Figure 3: ASPIRE’s learned filters dynamically adjust their spectral shape according to the graph scenario, maintaining informative mid- and high-frequency responses when necessary.
Stability, Convergence, and Robustness to Initialization
A defining advantage of ASPIRE is training and convergence stability. Unlike naive-learnable filters, which suffer abrupt metric degradation (“catastrophic collapse”) and low-frequency explosion, ASPIRE maintains smooth filter trajectory and stable metric improvement throughout optimization. Different initializations (full-pass, low-, mid-, high-pass) converge rapidly to nearly identical filter profiles (Figure 4).
Figure 4: ASPIRE’s learned filter evolution shows insensitivity to initialization, robust convergence to a stable solution.
Extension to LLM-Powered Collaborative Filtering
The efficacy of ASPIRE extends to LLM-augmented CF, where user/item representations are initialized or projected from transformer-based encoders. Extensive experiments with adapters (whitening-init and MLP-projection) and LLMs (MiniLM-L6, Qwen2.5-7B, SFR-Emb) reveal that:
- ASPIRE consistently achieves superior or equal metric and filter stability relative to both avg-pooling and naive-learnable filters.

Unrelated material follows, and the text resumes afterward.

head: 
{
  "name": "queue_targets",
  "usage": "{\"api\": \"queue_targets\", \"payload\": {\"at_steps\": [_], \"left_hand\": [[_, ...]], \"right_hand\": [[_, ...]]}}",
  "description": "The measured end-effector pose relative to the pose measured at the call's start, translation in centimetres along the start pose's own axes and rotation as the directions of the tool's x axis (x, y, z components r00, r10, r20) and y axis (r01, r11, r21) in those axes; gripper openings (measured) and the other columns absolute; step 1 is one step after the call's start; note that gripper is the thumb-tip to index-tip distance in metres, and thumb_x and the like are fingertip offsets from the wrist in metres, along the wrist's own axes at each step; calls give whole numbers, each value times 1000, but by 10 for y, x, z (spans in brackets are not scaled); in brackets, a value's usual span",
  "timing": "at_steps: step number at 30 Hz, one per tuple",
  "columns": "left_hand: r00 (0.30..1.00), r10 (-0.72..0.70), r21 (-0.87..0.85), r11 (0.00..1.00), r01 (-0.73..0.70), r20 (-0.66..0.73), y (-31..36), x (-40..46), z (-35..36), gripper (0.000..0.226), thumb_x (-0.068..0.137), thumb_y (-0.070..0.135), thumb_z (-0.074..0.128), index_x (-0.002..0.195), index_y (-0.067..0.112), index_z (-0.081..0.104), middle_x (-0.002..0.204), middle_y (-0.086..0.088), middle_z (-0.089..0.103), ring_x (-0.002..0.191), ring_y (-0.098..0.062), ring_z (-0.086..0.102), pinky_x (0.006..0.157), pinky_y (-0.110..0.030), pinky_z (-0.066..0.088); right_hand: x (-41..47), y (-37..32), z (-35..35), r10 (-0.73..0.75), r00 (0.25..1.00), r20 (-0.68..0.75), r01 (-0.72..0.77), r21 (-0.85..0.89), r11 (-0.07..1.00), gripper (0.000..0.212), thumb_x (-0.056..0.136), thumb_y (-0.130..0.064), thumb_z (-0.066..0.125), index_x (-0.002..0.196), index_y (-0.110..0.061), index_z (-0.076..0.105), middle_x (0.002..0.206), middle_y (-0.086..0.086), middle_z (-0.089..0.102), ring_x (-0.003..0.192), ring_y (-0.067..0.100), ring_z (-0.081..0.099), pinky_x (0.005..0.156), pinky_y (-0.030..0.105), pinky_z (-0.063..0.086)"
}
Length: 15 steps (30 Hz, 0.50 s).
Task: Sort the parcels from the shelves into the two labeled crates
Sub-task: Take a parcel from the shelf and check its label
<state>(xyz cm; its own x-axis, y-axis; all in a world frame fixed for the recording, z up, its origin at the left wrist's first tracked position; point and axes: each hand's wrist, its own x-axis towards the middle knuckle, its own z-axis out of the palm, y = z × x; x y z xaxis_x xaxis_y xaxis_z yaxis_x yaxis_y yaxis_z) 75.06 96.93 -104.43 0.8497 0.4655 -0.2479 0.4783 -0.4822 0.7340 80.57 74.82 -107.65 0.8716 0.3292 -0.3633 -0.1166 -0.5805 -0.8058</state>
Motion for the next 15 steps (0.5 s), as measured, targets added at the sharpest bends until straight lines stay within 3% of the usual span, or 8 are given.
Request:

- Low-frequency explosion persists in naive-learnable models even when LLM embeddings provide strong initialization, further affirming the necessity for the ASPIRE approach.
- ASPIRE naturally mitigates modality forgetting and instability associated with vanilla graph filtering in LLM-powered CF setups (Figure 5).

Figure 5: In LLM-powered CF, ASPIRE preserves filter and metric stability under both whitening-init and MLP-projection adapters.
Implications and Future Directions
ASPIRE establishes that adaptive and generalizable spectral filter learning is viable and effective on complex graphs encountered in collaborative filtering, matching or exceeding hand-designed approaches while obviating the need for tedious hyperparameter search. The theoretical diagnosis of objective-induced spectral bias not only guides filter design but also exposes a broader principle: standard recommendation loss functions can misalign model expressivity and learning dynamics by entrenching undesirable spectral biases.
The bi-level optimization framework underscores the potential of nested objectives for mitigating such inductive biases and provides a blueprint for future developments in expressively parameterized GNN architectures. Extensions to deeper or more complex GNNs, temporal/sequential recommendation tasks, and fairness-aware/bias-robust filtering are straightforward directions. Integration with task-specific objectives and broader LLM adaptation frameworks should be further explored.
Conclusion
ASPIRE delivers a validated, theoretically sound method for adaptive, stable, and effective spectral filter learning in collaborative filtering. By exposing and remedying the failures of naive filter parameterization, it broadens the practical adoption of learnable GNNs and spectral analysis tools across modern recommender systems, including those leveraging LLMs.